Work order — In the records that follow, locate every line with "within" and extract it.

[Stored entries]
"""

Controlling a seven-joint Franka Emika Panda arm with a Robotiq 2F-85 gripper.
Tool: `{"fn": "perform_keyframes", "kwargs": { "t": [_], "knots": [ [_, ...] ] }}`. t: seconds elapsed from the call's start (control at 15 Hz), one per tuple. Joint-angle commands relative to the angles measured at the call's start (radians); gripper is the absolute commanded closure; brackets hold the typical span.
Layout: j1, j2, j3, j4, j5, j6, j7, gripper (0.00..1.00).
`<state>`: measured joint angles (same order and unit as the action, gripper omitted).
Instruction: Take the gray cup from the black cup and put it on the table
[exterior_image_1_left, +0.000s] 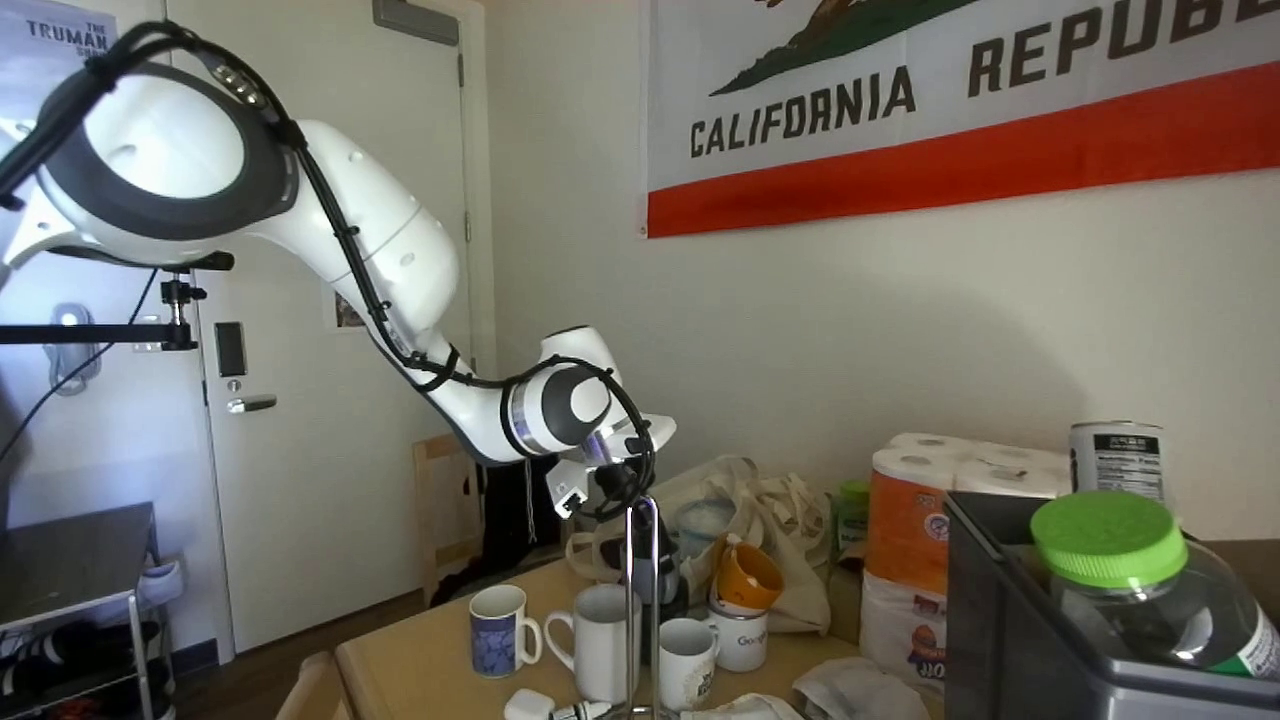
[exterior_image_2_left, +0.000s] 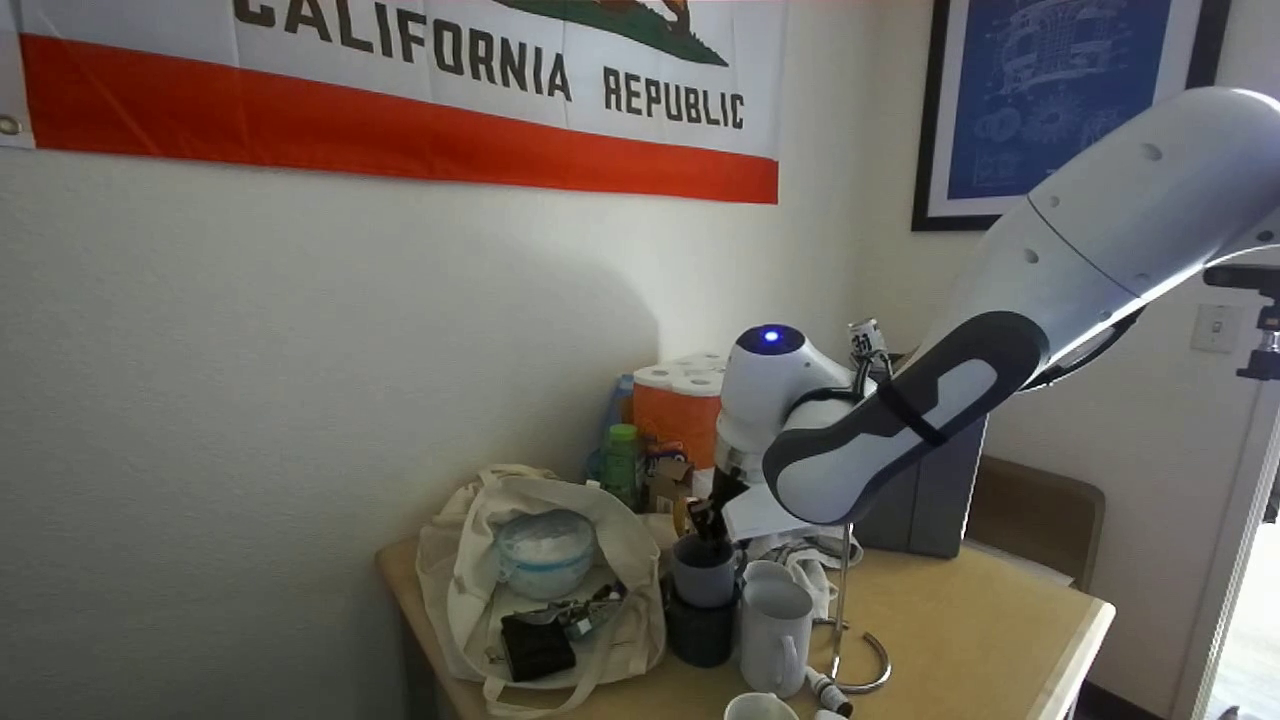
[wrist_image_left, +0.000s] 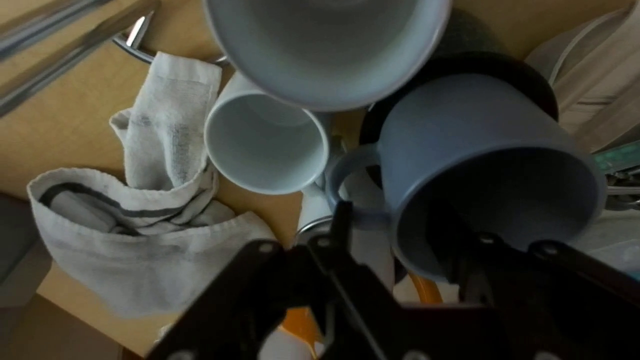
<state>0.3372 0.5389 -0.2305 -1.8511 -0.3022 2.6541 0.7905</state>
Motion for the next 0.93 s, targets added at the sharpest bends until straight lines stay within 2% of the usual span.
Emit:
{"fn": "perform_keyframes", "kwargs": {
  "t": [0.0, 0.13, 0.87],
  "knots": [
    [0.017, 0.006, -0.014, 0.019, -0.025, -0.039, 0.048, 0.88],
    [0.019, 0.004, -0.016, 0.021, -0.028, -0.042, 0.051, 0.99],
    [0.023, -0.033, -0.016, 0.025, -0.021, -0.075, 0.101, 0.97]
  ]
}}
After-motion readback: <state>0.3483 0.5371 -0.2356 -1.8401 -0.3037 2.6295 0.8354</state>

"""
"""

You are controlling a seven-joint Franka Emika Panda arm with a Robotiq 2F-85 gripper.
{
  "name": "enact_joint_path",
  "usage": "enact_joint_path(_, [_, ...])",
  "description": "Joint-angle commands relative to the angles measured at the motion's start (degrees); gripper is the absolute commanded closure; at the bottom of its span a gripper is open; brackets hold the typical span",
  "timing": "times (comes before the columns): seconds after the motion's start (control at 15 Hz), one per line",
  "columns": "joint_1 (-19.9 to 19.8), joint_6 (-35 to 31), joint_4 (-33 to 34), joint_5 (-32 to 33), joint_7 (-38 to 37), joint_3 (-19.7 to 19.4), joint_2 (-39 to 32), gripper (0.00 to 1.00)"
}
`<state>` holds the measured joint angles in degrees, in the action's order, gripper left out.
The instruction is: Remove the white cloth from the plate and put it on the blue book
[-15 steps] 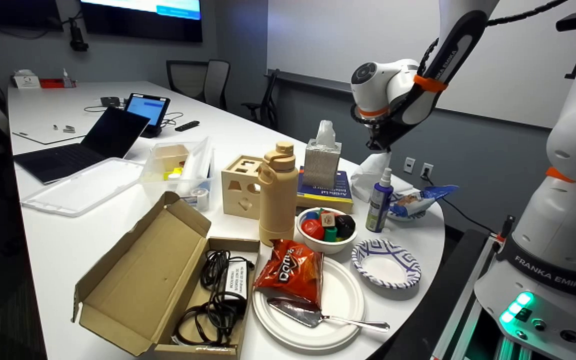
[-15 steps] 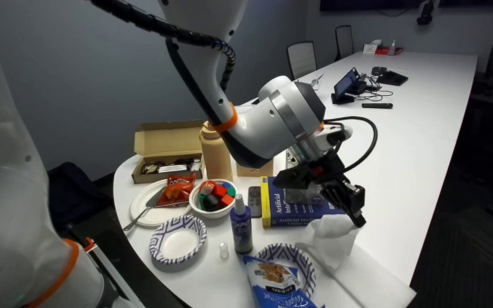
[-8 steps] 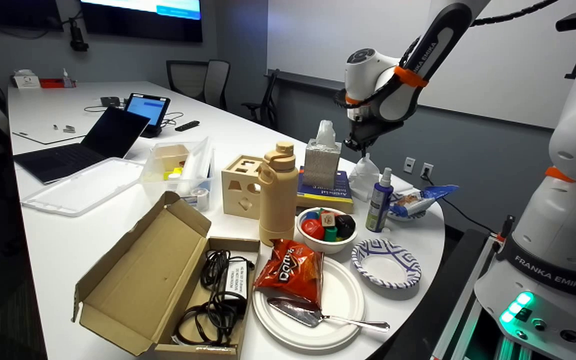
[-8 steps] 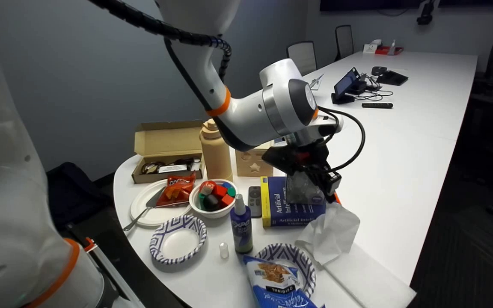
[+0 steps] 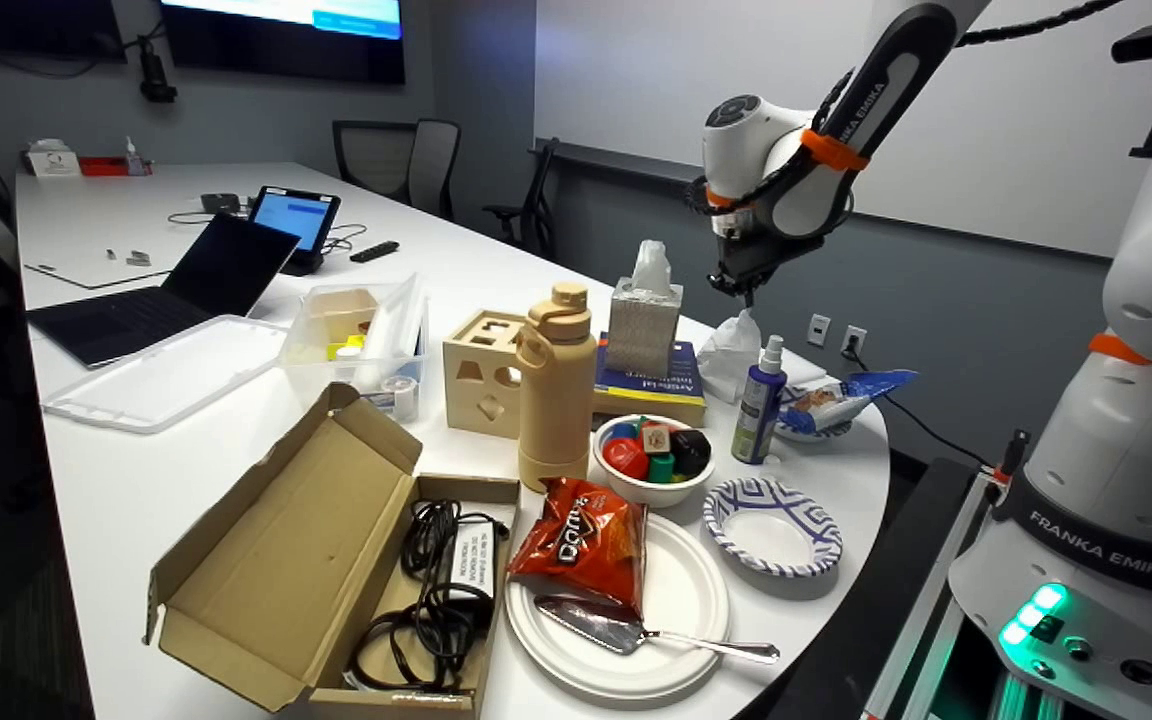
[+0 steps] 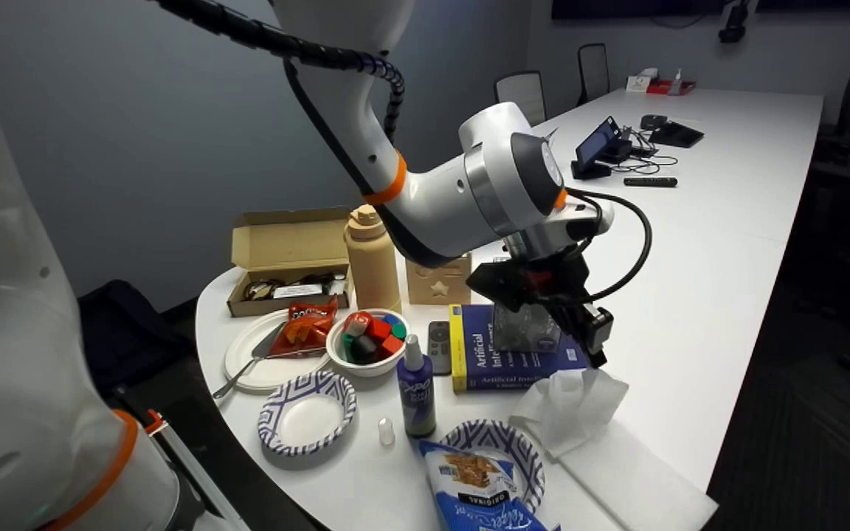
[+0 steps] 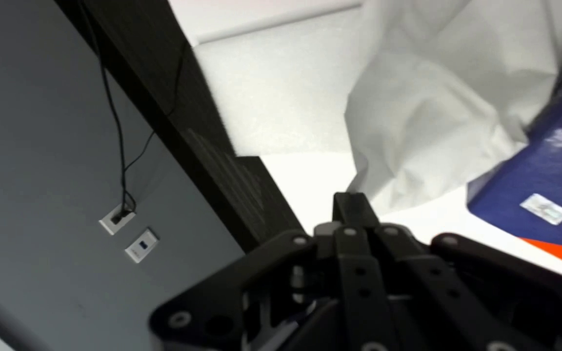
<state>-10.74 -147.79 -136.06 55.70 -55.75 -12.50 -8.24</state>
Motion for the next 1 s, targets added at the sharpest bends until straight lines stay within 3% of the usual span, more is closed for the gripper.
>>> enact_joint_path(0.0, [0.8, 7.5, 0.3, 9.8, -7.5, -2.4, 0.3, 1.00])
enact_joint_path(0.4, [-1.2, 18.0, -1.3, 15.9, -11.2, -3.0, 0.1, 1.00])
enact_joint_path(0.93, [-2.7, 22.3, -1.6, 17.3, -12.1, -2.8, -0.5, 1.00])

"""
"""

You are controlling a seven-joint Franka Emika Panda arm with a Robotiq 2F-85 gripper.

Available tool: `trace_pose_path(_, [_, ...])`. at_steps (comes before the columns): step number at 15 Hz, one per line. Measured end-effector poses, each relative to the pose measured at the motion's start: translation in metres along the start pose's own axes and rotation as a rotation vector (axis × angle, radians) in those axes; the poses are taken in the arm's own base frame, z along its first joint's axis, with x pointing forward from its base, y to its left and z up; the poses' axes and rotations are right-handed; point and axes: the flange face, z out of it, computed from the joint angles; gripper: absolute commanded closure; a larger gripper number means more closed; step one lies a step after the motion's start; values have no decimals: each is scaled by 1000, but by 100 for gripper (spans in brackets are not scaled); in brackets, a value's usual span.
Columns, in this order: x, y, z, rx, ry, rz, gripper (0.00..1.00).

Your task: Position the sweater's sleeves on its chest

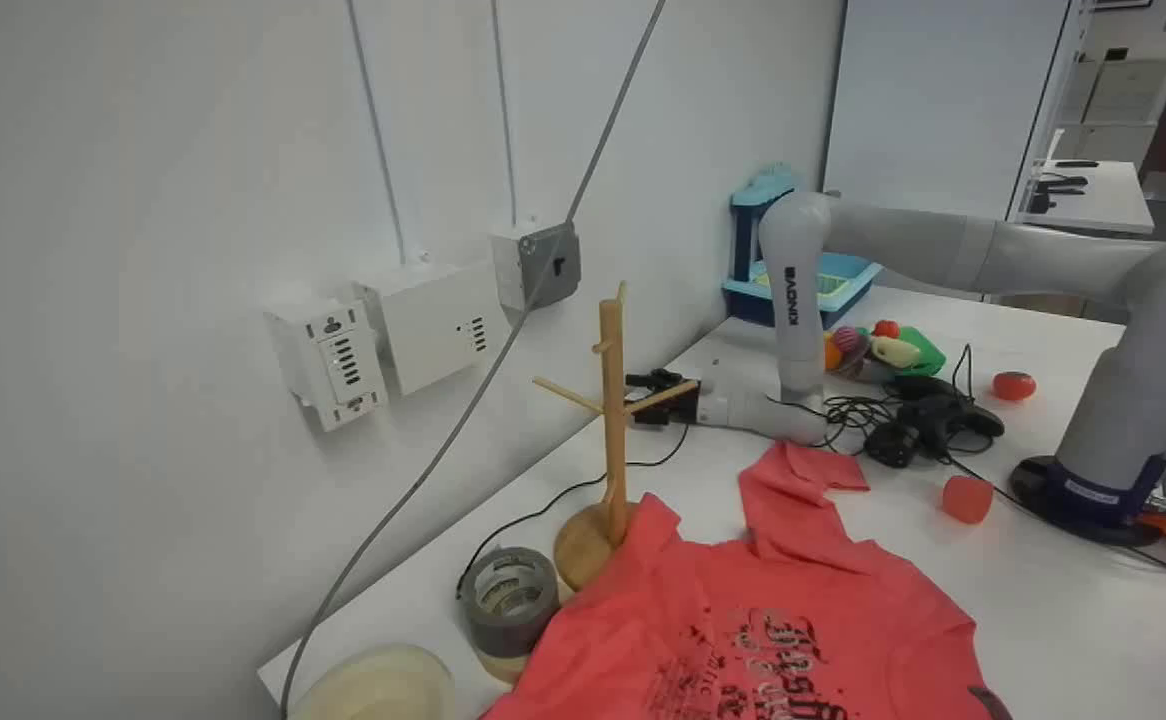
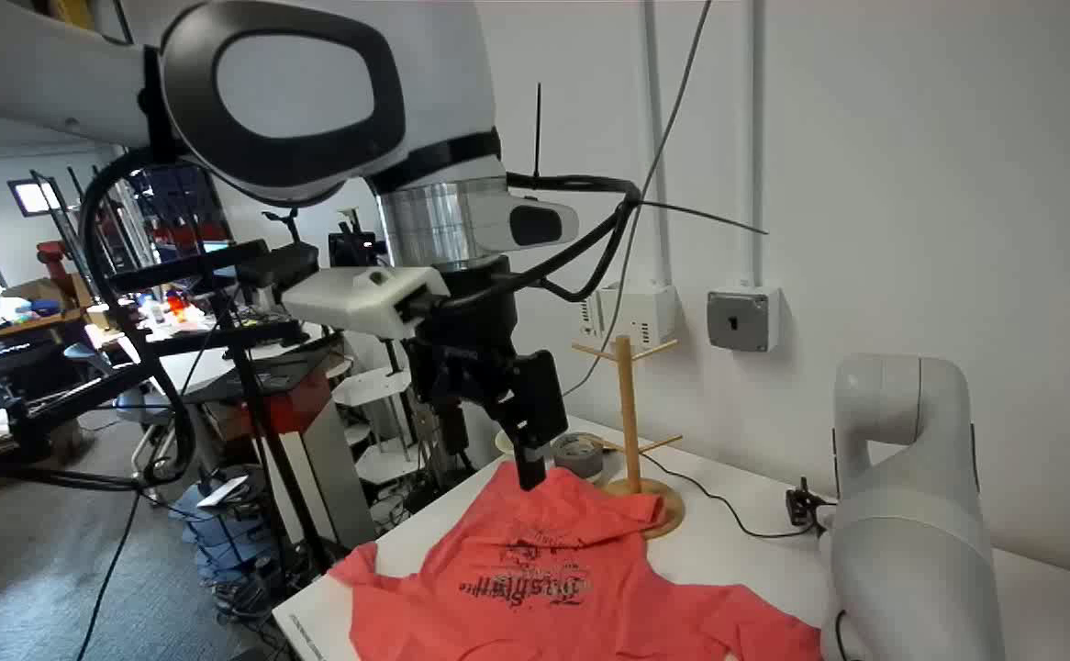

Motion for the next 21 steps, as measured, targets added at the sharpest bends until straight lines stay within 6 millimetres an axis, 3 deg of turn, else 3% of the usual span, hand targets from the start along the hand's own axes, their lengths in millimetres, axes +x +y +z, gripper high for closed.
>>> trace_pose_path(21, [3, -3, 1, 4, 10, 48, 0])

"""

Exercise solution —
Motion for the next 0.93 s, targets added at the sharpest bends until straight lines stay within 2% of the usual span.
Motion for the next 1 s, targets added at the sharpest bends until straight lines stay within 3% of the usual span, more is closed for the gripper.
Motion for the next 21 steps, as measured, targets added at the sharpest bends until straight lines stay within 6 millimetres an axis, 3 deg of turn, else 3% of the usual span, hand targets from the start along the hand's own axes, their lengths in millimetres, axes +x +y +z, gripper high for closed.

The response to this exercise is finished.